VIDA URBANA
CEDH pode levar caso Rebeca para Corte da OEA
A informação foi repassada ontem pelo membro do CEDH e promotor de Justiça Marinho Mendes.
Publicado em 09/08/2014 às 6:00 | Atualizado em 05/03/2024 às 14:23
O Conselho Estadual de Direitos Humanos da Paraíba (CEDH-PB) poderá levar o caso do assassinato da estudante Rebeca Cristina Alves Simões, de 15 anos, assassinada em julho de 2011, para a Corte Americana Direitos Humanos, órgão vinculado à Comissão Interamericana de Direitos Humanos (OEA), até o final deste ano.
A informação foi repassada ontem pelo membro do CEDH e promotor de Justiça Marinho Mendes. O promotor contou que recebeu informações de uma mulher que teria apontado dois homens, que seriam ligados a policiais, como possíveis envolvidos no caso. “Apenas um desses homens que a moça nos revelou foi interrogado pela Polícia Civil sob suspeita de ter participado de um outro assassinato. Pelas informações que chegaram até o Conselho, acreditamos que os envolvidos na morte de Rebeca podem ser pessoas ligadas à Polícia”, disse Marinho Mendes.
O inquérito que investiga a morte da adolescente está sob a responsabilidade do delegado do Grupo de Operações Especiais (GOE), Glauber Fialho. Antes dele, outros sete delegados conduziram as investigações. Porém, sem êxito.
Tanto Glauber Fialho quanto o Secretário de Segurança e Defesa Social do Estado, Cláudio Lima, alegam que as investigações nunca pararam e nesses três anos foram escutadas 120 pessoas, entre suspeitos, familiares e pessoas do círculo de convivência da garota.
“Tenha certeza que nunca faltou empenho nosso, mas a gente não pode cometer injustiça.
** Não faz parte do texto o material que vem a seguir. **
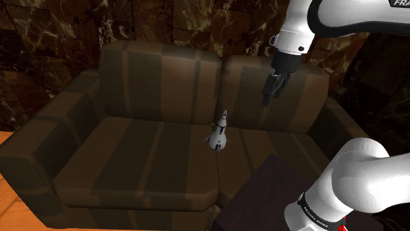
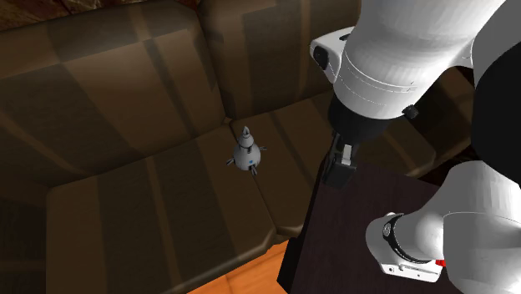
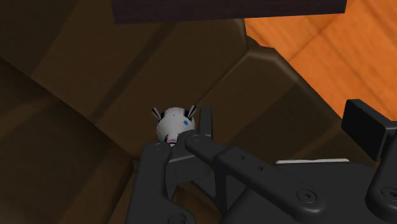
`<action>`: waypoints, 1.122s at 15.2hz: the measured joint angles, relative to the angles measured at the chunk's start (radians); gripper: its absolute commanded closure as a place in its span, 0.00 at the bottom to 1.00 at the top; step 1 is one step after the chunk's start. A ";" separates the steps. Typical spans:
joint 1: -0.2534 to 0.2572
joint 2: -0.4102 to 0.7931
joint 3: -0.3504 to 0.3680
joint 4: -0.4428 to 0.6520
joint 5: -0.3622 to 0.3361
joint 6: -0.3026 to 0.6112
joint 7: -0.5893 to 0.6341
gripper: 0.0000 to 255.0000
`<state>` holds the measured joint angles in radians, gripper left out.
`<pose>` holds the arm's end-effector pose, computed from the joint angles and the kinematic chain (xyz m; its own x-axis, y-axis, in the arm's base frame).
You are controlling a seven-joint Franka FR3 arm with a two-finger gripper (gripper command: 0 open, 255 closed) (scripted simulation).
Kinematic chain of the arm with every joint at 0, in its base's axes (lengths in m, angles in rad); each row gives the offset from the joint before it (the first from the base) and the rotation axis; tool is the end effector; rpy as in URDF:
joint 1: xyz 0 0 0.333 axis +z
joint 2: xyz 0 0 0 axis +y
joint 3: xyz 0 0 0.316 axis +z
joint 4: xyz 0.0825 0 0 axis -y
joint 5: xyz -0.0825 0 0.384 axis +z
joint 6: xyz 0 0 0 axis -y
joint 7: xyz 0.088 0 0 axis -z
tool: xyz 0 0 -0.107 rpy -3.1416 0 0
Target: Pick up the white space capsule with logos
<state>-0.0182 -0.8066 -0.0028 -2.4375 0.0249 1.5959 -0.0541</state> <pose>0.3014 -0.0039 0.5605 0.9989 0.0334 -0.0335 0.0324 -0.9991 -0.0287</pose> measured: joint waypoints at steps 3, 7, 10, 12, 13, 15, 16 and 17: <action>-0.002 -0.029 -0.017 -0.063 -0.010 0.065 -0.028 0.00; -0.012 -0.082 -0.080 -0.227 -0.045 0.280 -0.120 0.00; -0.015 -0.102 -0.129 -0.333 -0.063 0.449 -0.187 0.00; -0.015 -0.085 -0.169 -0.399 -0.075 0.588 -0.236 0.00; -0.017 -0.068 -0.196 -0.432 -0.082 0.663 -0.267 0.00; -0.012 -0.018 -0.257 -0.472 -0.092 0.810 -0.336 0.00; 0.000 0.016 -0.288 -0.488 -0.091 0.885 -0.370 0.00; 0.013 0.054 -0.326 -0.509 -0.089 0.970 -0.409 0.00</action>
<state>-0.0055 -0.7526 -0.3285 -2.9470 -0.0640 2.5661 -0.4630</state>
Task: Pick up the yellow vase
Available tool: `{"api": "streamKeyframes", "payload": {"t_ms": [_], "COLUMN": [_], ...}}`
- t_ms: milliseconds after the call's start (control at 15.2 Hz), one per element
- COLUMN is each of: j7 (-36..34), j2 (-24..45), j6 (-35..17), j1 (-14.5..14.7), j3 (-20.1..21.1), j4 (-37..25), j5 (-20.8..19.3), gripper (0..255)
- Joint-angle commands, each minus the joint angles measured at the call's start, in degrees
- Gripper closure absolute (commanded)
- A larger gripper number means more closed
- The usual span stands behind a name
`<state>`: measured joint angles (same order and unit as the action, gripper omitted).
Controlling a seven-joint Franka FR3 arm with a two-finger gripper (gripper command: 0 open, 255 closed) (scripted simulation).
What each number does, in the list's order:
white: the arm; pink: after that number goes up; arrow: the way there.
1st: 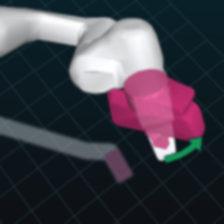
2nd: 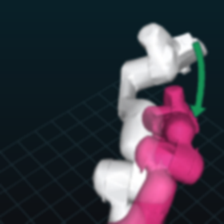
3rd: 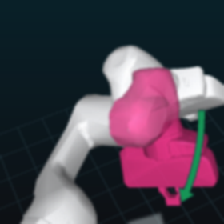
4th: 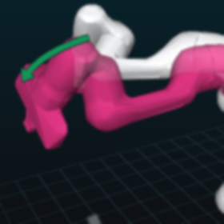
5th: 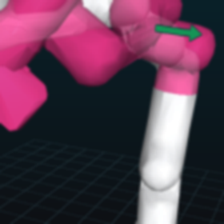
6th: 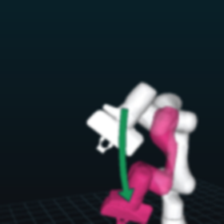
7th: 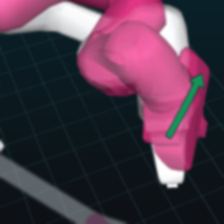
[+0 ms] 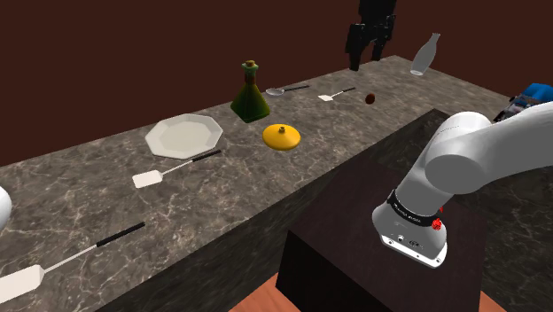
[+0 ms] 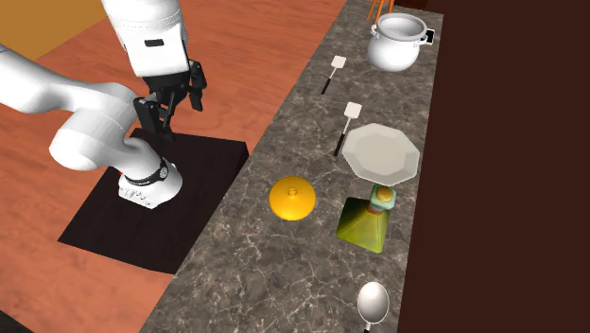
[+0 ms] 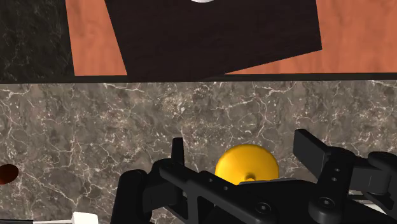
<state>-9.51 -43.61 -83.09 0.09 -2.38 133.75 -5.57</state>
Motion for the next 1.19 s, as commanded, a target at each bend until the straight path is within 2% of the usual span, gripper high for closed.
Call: {"api": "streamKeyframes", "payload": {"t_ms": [0,594,1122], "j7": [0.0,-2.14,-3.48], "j2": [0.0,11.53,26.45], "j6": [0.0,-18.83,-34.53], "j1": [0.0,0.68,1.38], "j3": [0.0,-0.06,-0.06], "j4": [0.0,6.0,5.56], "j5": [0.0,1.08,2.04], "gripper": [0,0,0]}}
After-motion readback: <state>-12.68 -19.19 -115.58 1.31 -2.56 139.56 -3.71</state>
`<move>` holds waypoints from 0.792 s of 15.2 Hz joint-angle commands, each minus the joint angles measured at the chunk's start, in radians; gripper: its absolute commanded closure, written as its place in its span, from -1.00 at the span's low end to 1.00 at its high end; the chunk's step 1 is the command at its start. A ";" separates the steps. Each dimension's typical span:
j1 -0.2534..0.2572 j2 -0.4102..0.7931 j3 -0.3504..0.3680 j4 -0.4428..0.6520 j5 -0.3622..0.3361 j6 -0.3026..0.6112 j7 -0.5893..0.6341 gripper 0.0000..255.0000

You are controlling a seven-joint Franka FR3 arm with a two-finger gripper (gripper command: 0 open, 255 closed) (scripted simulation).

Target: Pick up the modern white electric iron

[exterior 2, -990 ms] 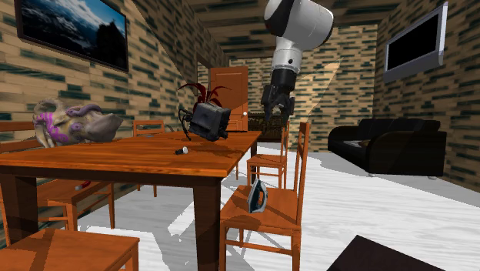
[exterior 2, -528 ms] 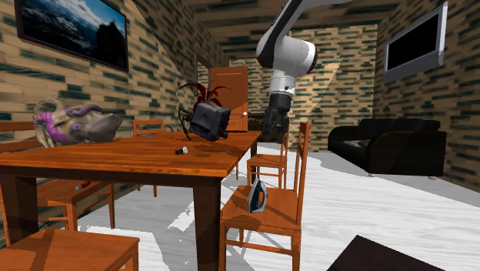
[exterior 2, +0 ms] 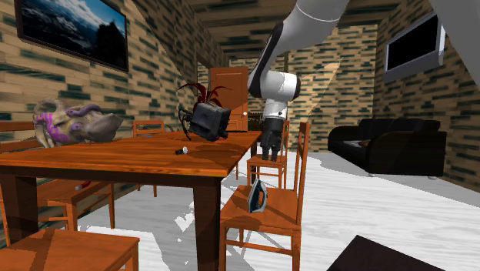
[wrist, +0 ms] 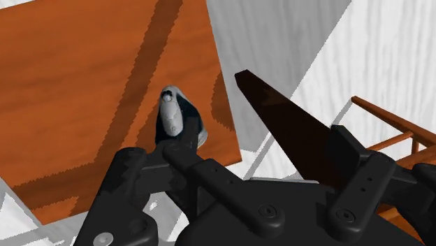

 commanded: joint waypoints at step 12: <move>-0.137 0.423 0.082 0.401 0.072 -0.053 -0.151 -1.00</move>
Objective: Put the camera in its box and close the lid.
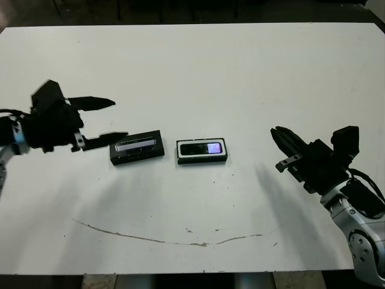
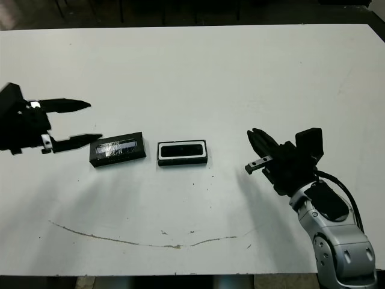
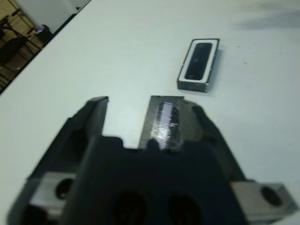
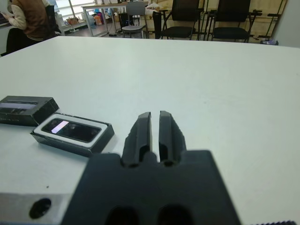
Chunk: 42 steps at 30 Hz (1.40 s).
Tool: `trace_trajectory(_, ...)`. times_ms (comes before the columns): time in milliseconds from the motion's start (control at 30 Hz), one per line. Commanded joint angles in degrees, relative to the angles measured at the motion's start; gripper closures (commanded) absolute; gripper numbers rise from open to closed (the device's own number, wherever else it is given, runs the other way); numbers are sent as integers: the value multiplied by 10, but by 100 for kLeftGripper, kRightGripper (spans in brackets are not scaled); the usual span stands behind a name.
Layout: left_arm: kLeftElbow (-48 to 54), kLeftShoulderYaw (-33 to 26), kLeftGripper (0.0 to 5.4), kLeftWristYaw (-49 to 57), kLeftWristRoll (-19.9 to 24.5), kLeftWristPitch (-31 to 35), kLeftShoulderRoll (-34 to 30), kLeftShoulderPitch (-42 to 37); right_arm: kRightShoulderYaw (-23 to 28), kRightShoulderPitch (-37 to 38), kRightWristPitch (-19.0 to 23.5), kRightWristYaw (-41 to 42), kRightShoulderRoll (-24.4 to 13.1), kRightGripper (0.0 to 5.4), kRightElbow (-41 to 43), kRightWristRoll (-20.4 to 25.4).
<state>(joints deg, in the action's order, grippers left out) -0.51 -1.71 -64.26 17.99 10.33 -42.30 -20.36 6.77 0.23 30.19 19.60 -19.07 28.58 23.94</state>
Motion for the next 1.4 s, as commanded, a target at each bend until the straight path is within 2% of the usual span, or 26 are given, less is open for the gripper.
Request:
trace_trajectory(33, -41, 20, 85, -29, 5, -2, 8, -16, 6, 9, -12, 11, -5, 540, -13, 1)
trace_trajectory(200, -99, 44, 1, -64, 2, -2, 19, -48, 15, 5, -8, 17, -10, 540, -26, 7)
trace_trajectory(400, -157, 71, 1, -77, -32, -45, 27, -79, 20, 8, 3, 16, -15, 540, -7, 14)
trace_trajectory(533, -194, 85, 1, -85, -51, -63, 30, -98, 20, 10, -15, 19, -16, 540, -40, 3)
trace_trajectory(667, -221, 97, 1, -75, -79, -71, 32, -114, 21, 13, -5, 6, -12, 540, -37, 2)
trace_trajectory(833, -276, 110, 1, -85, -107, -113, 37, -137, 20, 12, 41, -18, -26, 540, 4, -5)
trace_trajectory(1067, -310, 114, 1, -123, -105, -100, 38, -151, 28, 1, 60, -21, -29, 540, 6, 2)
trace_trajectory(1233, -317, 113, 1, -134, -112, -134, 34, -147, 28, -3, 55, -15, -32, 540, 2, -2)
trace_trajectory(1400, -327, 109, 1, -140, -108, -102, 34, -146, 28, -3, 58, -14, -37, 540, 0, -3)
Não pode sair denunciando pessoas. As especulações existem porque o caso chocou muito. Mas nós fizemos várias diligencias. Fomos até o Rio de Janeiro em busca de pessoas suspeitas de envolvimento com o crime”, afirmou Cláudio Lima.
Já o delegado Glauber Fialho apontou a ausência de testemunhas como o principal obstáculo para o desfecho do crime. “As primeiras 48 horas são fundamentais e nesse caso nós temos três momentos distintos: o rapto da menina, o estupro e a execução. O que chama a atenção é que nessas três situações ninguém viu nada”, completou o delegado.
A mãe da adolescente, Tereza Cristina Alves, informou que sempre mantém contato com a polícia e disse que só tem a esperar, assim como fez nesses três anos. “Não pude viver o luto da minha filha. Mas se eu tivesse me calado, tenho certeza que esse inquérito estaria engavetado. Por isso, continuo lutando”, lamentou.